The challenge of ruling the world's largest Muslim nation is immense: 13,000 islands spread across three time zones, wracked by armed insurgencies at its eastern and western extremities, suffused with poverty and corruption, misruled by generals for decades and always vulnerable to restive religious and ethnic forces.

The economy has improved, albeit slowly, after the disastrous Asian financial crisis in 1997-98, when it shrank by 15 percent in a single year.

Megawati's administration restored economic stability following that upheaval, but the lure of other Asian markets -- China in particular -- has caused a continual decline in foreign investments.

"Although (Megawati) stabilized the economy, jobs weren't created," Winters said. "A stable exchange rate, soaring stock market and low interest rates don't do much for the common people."

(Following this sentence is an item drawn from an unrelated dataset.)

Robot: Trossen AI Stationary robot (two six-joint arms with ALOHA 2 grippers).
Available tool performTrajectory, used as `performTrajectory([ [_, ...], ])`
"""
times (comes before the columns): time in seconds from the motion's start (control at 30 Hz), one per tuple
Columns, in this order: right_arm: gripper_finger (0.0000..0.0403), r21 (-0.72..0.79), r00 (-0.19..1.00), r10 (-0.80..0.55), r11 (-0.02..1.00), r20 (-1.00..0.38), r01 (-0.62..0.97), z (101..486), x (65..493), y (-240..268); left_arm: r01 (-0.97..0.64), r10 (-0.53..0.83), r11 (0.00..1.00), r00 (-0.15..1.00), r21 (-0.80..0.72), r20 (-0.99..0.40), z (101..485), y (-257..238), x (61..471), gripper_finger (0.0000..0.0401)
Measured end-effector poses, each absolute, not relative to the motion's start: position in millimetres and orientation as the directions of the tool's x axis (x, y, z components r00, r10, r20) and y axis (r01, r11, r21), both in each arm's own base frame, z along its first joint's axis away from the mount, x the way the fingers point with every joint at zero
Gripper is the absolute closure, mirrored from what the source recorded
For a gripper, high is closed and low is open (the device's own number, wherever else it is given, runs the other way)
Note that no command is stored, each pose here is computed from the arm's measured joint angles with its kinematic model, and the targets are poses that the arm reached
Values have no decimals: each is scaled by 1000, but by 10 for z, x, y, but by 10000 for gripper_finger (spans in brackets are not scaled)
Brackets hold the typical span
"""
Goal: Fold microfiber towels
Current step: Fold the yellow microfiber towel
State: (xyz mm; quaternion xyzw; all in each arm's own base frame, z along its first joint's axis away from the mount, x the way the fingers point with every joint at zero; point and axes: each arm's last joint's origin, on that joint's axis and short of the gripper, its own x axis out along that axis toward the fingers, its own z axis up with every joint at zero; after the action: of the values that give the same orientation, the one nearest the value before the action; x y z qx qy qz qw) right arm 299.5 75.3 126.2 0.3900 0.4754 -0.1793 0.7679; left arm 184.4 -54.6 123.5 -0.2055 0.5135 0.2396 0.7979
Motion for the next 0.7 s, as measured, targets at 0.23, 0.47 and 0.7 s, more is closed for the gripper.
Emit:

Ahmad Latif, a street vendor selling fried rice in Jakarta, said he voted for Megawati's party five years ago but now would support Yudhoyono.

"Life has been a hard burden," Latif said. "I hope a new president will make it easier to make a living."

Analysts also attribute the 57-year-old Megawati's problems to her aloofness and inability to radiate empathy for the poor. She has been nicknamed "the Queen of Silence."

Megawati was criticized for failing to crack down on Islamic militants after the Sept. 11 attacks in the United States. Yudhoyono, as security chief, also was chastised, but at least is seen as having taken the Bali bombings a year later as a wake-up call. Analysts predict Yudhoyono likely would maintain the present policy of cautious support for the U.S.-led war on terror.

A defeat for Megawati could be the coup de grace to the age of dynastic politics in Indonesia, where simply having "Sukarno" in your name was a certain vote-getter.

But it will not mean a revolution, analysts say, because all the presidential contenders represent the same political, business and military elites who support evolutionary reforms.